REQUIRED WORK — Would you return the data exactly as given, except for its pictures?

EXTRACTED DATA —
——————————
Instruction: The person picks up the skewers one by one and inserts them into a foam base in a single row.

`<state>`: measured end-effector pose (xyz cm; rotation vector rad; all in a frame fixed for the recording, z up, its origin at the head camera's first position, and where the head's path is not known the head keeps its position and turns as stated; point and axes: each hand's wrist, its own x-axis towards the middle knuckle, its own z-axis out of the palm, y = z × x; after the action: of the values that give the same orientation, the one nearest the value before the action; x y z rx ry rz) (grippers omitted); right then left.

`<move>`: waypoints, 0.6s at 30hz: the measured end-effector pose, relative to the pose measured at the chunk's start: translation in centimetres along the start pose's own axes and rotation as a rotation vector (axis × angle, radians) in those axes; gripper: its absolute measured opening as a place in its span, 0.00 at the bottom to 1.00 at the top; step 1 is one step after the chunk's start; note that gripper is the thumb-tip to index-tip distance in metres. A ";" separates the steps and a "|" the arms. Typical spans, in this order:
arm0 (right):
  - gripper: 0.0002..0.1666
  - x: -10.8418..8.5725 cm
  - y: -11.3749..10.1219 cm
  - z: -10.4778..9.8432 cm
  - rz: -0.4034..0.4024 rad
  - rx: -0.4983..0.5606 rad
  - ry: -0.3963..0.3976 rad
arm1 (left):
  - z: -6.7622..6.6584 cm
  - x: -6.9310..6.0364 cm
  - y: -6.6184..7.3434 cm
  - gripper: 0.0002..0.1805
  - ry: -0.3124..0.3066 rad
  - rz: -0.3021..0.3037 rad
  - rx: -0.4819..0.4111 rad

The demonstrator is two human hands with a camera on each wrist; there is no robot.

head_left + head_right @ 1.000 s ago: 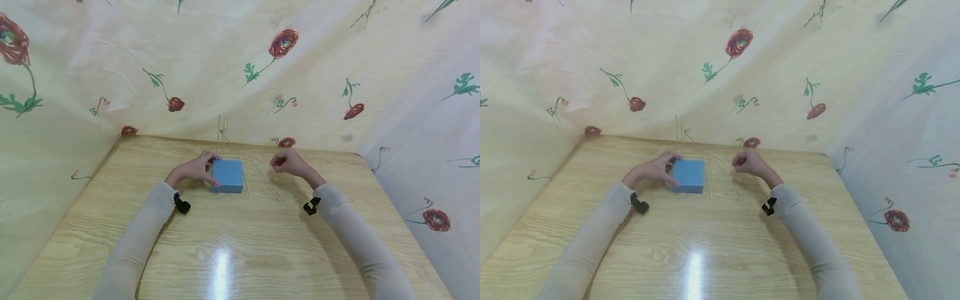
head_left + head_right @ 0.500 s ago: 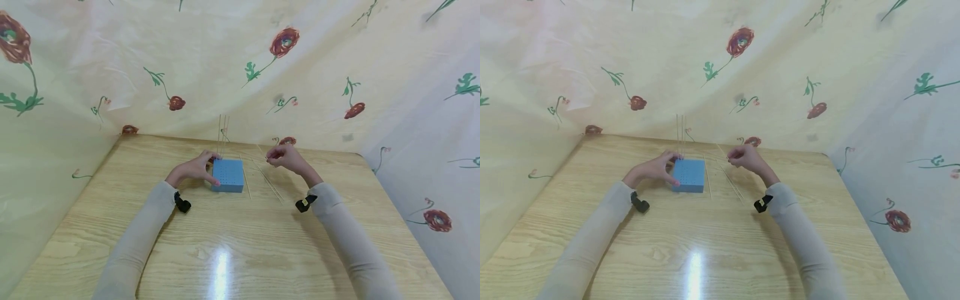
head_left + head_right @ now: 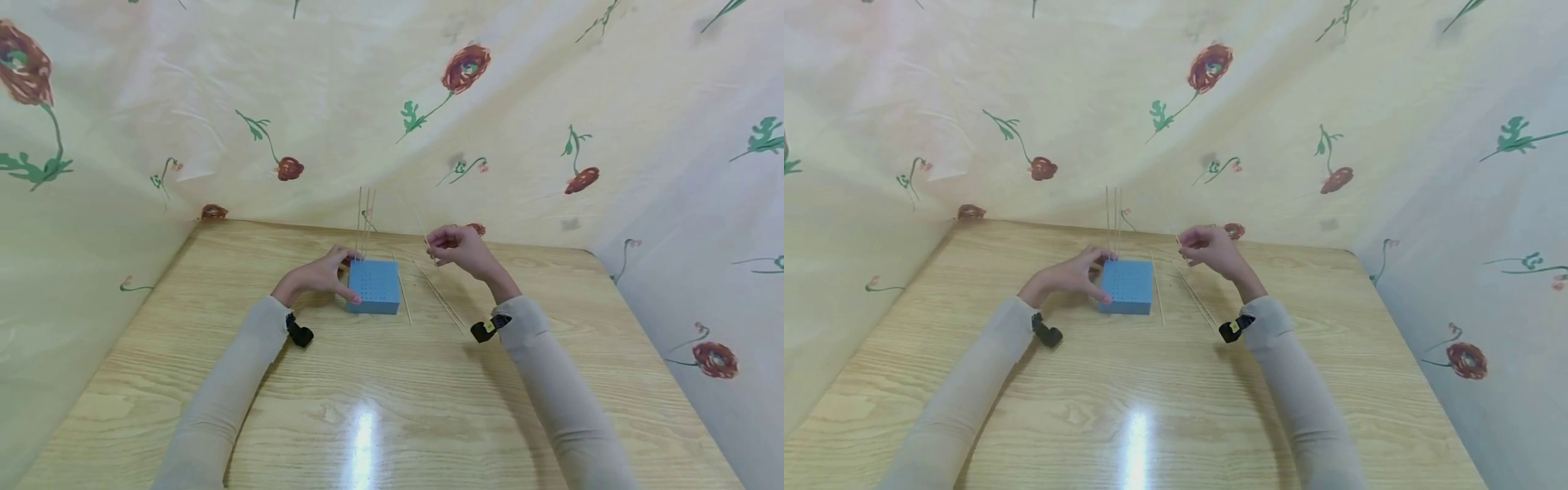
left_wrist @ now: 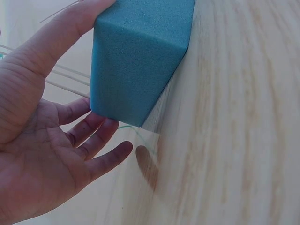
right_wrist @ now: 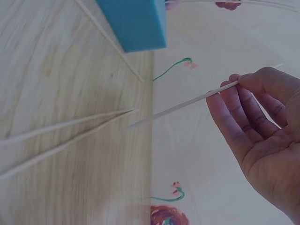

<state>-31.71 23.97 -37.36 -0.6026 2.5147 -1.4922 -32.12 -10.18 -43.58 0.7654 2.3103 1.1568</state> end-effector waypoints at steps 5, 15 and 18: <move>0.15 0.4 -0.5 0.3 0.018 0.041 0.018 | 0.0 0.1 -0.2 0.53 0.003 -0.003 -0.004; 0.14 1.0 -2.2 1.0 -0.003 0.123 0.055 | 0.0 0.2 -0.3 0.53 0.009 -0.006 -0.007; 0.12 1.2 -2.6 1.3 -0.023 0.141 0.075 | 0.0 0.1 -0.3 0.53 0.007 -0.004 -0.008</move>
<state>-31.68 21.31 -35.70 -0.5647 2.4372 -1.7131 -32.32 -10.26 -43.81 0.7551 2.3100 1.1686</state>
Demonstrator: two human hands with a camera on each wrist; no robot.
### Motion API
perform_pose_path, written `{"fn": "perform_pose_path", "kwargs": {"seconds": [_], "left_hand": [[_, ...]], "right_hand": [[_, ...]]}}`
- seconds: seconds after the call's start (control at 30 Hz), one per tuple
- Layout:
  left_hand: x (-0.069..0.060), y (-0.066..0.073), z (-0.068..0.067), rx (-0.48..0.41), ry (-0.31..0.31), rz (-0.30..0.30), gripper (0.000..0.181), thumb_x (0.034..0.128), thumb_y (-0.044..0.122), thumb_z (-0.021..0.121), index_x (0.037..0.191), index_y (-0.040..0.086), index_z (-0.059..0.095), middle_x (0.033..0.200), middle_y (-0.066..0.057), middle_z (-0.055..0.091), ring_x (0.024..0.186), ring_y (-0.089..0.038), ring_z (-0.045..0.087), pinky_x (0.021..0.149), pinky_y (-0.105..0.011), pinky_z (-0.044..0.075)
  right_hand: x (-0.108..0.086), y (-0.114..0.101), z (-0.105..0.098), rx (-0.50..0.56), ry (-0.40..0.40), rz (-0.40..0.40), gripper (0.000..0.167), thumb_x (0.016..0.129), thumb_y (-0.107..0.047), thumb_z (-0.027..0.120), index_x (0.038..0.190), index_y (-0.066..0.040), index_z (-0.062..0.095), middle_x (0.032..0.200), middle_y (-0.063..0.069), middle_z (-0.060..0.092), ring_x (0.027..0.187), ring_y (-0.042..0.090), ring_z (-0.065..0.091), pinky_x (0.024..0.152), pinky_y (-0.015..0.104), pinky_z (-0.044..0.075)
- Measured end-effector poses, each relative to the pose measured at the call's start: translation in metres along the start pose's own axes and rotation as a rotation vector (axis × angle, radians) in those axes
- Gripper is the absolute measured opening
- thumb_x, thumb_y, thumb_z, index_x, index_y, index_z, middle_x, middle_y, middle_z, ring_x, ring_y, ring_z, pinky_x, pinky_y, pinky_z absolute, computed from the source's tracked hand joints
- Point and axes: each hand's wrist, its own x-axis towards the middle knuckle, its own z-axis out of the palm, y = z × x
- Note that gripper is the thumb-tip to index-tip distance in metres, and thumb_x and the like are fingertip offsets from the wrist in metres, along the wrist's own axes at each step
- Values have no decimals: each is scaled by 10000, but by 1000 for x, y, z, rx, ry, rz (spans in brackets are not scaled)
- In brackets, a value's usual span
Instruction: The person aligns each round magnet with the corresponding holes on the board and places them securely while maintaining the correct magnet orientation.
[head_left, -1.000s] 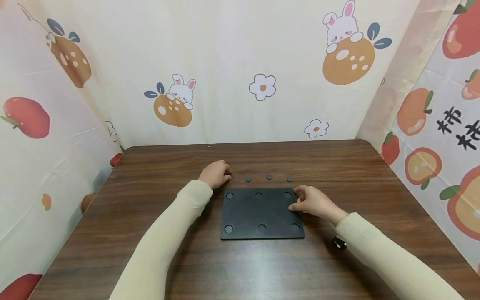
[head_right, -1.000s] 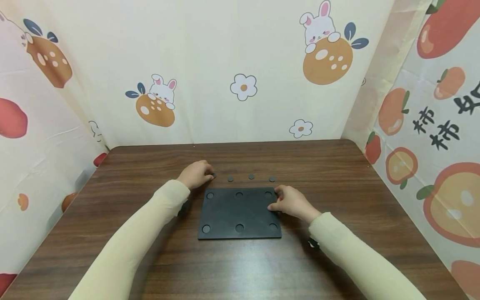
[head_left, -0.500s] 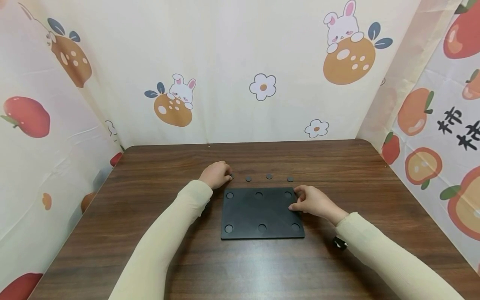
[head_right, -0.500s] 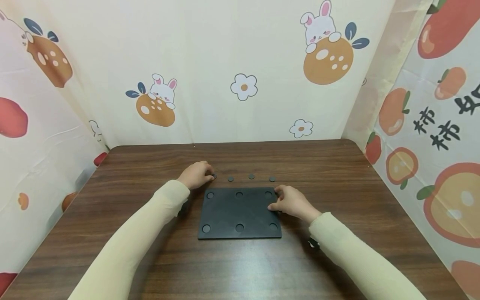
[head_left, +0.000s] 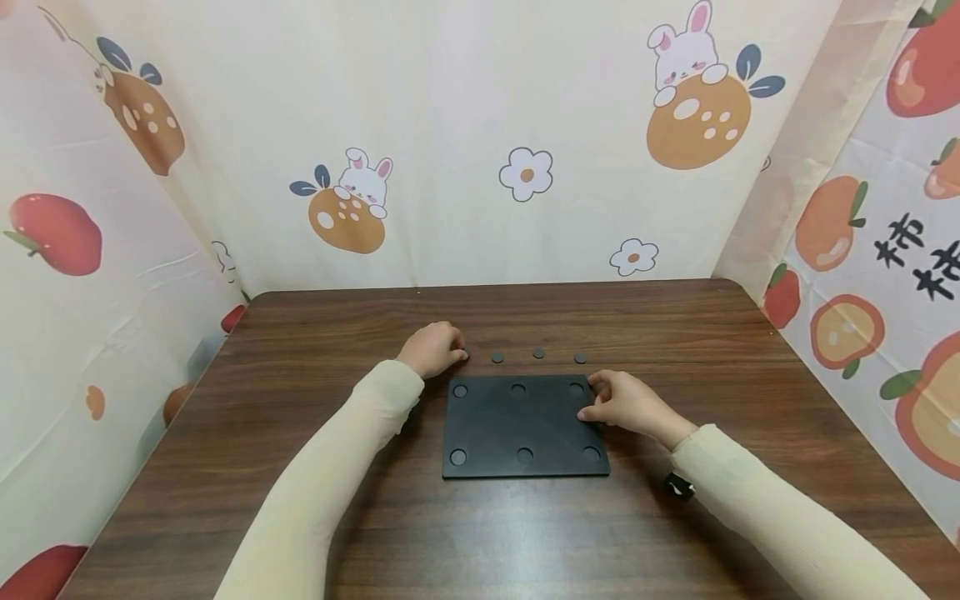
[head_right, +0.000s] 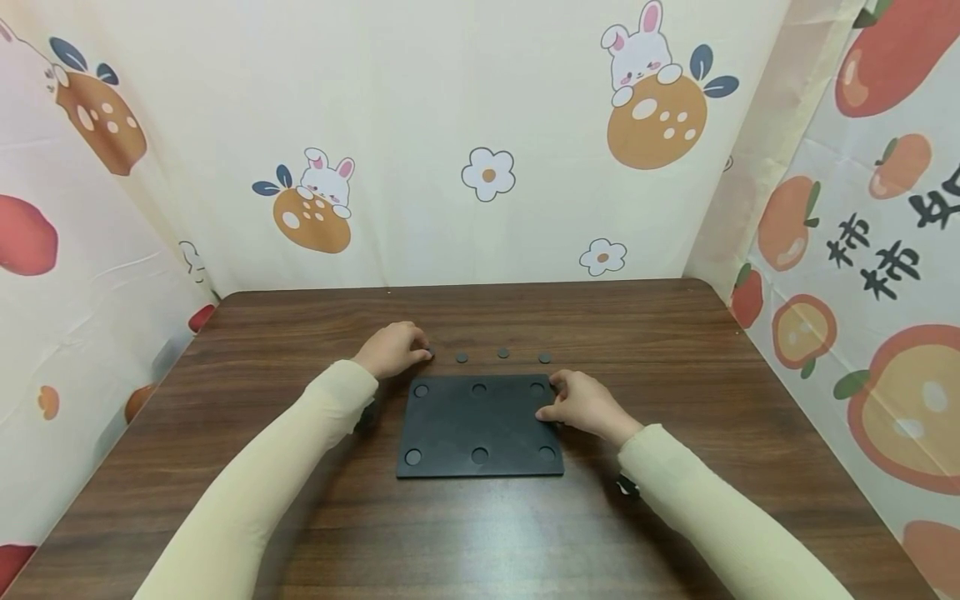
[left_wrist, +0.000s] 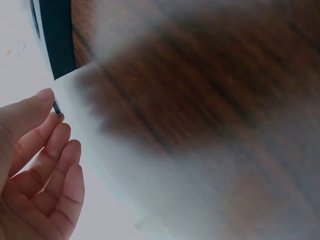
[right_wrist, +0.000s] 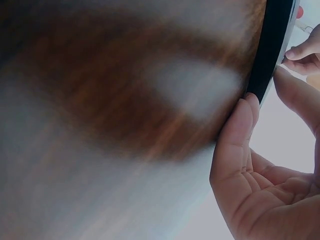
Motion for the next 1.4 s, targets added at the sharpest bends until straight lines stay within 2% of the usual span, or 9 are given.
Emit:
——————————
SOLUTION TO THIS TASK —
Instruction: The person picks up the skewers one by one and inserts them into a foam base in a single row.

`<state>`: measured end-effector pose (xyz cm; rotation vector rad; all in a frame fixed for the recording, z up, its origin at the head camera's first position, and where the head's path is not known the head keeps its position and turns as stated; point and axes: each hand's wrist, its own x-axis towards the middle knuckle, its own z-axis out of the palm, y = z × x; after the action: of the values that give the same orientation, the one nearest the value before the action; x y z rx ry rz) (grippers omitted); right then left.

`<move>`: waypoints, 0.6s at 30hz: the measured end-effector pose, relative to the pose measured at the chunk's start: translation in centimetres along the start pose's own axes and rotation as a rotation vector (axis × angle, radians) in those axes; gripper: its absolute measured opening as a place in its span, 0.00 at the bottom to 1.00 at the top; step 1 is one step after the chunk's start; note that gripper is the thumb-tip to index-tip distance in metres. A ";" separates the steps and a "|" the arms. Typical spans, in this order:
arm0 (right):
  - gripper: 0.0002..0.1666
  - x: -10.8418..8.5725 cm
  - y: -11.3749..10.1219 cm
  - z: -10.4778..9.8432 cm
  - rz: -0.4034..0.4024 rad
  - rx: -0.4983..0.5606 rad
  - ry: -0.3963..0.3976 rad
arm1 (left):
  - z: -6.7622..6.6584 cm
  - x: -6.9310..6.0364 cm
  - y: -6.6184..7.3434 cm
  - gripper: 0.0002..0.1805
  - ry: -0.3124..0.3066 rad
  - rz: -0.3021..0.3037 rad
  - rx: -0.4819..0.4111 rad

The demonstrator is two human hands with a camera on each wrist; there is no robot.

head_left + head_right @ 1.000 s ago: 
head_left + head_right @ 0.500 s ago: 
head_left + head_right @ now: 
left_wrist @ now: 
right_wrist @ now: 

<state>-31.71 23.97 -37.36 -0.6026 2.5147 -1.4922 -32.12 -10.18 -43.58 0.7654 2.3103 1.1568</state> end-effector waypoints at steps 5, 15 and 18: <move>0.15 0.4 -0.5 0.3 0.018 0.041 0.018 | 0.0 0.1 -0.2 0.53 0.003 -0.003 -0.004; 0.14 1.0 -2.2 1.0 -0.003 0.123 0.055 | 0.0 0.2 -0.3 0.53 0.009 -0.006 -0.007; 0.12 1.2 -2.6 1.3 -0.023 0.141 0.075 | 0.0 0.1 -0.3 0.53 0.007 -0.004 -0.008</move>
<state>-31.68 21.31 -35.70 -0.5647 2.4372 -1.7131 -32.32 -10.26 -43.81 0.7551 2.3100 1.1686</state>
Demonstrator: two human hands with a camera on each wrist; no robot.
### Motion API
perform_pose_path, written `{"fn": "perform_pose_path", "kwargs": {"seconds": [_], "left_hand": [[_, ...]], "right_hand": [[_, ...]]}}`
- seconds: seconds after the call's start (control at 30 Hz), one per tuple
- Layout:
  left_hand: x (-0.069..0.060), y (-0.066..0.073), z (-0.068..0.067), rx (-0.48..0.41), ry (-0.31..0.31), rz (-0.30..0.30), gripper (0.000..0.181), thumb_x (0.034..0.128), thumb_y (-0.044..0.122), thumb_z (-0.021..0.121), index_x (0.037..0.191), index_y (-0.040..0.086), index_z (-0.059..0.095), middle_x (0.033..0.200), middle_y (-0.066..0.057), middle_z (-0.055..0.091), ring_x (0.024..0.186), ring_y (-0.089..0.038), ring_z (-0.045..0.087), pinky_x (0.021..0.149), pinky_y (-0.105..0.011), pinky_z (-0.044..0.075)
  right_hand: x (-0.108..0.086), y (-0.114..0.101), z (-0.105..0.098), rx (-0.50..0.56), ry (-0.40..0.40), rz (-0.40..0.40), gripper (0.000..0.167), thumb_x (0.016..0.129), thumb_y (-0.107..0.047), thumb_z (-0.027..0.120), index_x (0.038..0.190), index_y (-0.066..0.040), index_z (-0.062..0.095), middle_x (0.032..0.200), middle_y (-0.063..0.069), middle_z (-0.060..0.092), ring_x (0.027..0.187), ring_y (-0.042..0.090), ring_z (-0.065..0.091), pinky_x (0.024..0.152), pinky_y (-0.015..0.104), pinky_z (-0.044..0.075)
- Measured end-effector poses, each relative to the pose measured at the call's start: translation in metres along the start pose's own axes and rotation as a rotation vector (axis × angle, radians) in those axes
- Gripper is the absolute measured opening
- thumb_x, thumb_y, thumb_z, index_x, index_y, index_z, middle_x, middle_y, middle_z, ring_x, ring_y, ring_z, pinky_x, pinky_y, pinky_z absolute, computed from the source's tracked hand joints
- Point and axes: each hand's wrist, its own x-axis towards the middle knuckle, its own z-axis out of the palm, y = z × x
- Note that gripper is the thumb-tip to index-tip distance in metres, and thumb_x and the like are fingertip offsets from the wrist in metres, along the wrist's own axes at each step
- Values have no decimals: each is scaled by 10000, but by 1000 for x, y, z, rx, ry, rz (spans in brackets are not scaled)
- In brackets, a value's usual span
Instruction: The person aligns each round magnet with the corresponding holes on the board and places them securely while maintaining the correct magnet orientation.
[head_left, -1.000s] 
[head_right, -1.000s] 
[head_left, -0.500s] 
[head_right, -0.500s] 
[head_left, +0.000s] 
[head_right, +0.000s] 
[left_wrist, +0.000s] 
[right_wrist, +0.000s] 
Motion for the next 1.4 s, targets added at the sharpest bends until straight lines stay within 2% of the usual span, or 9 are given.
Emit:

No further work remains in this exercise.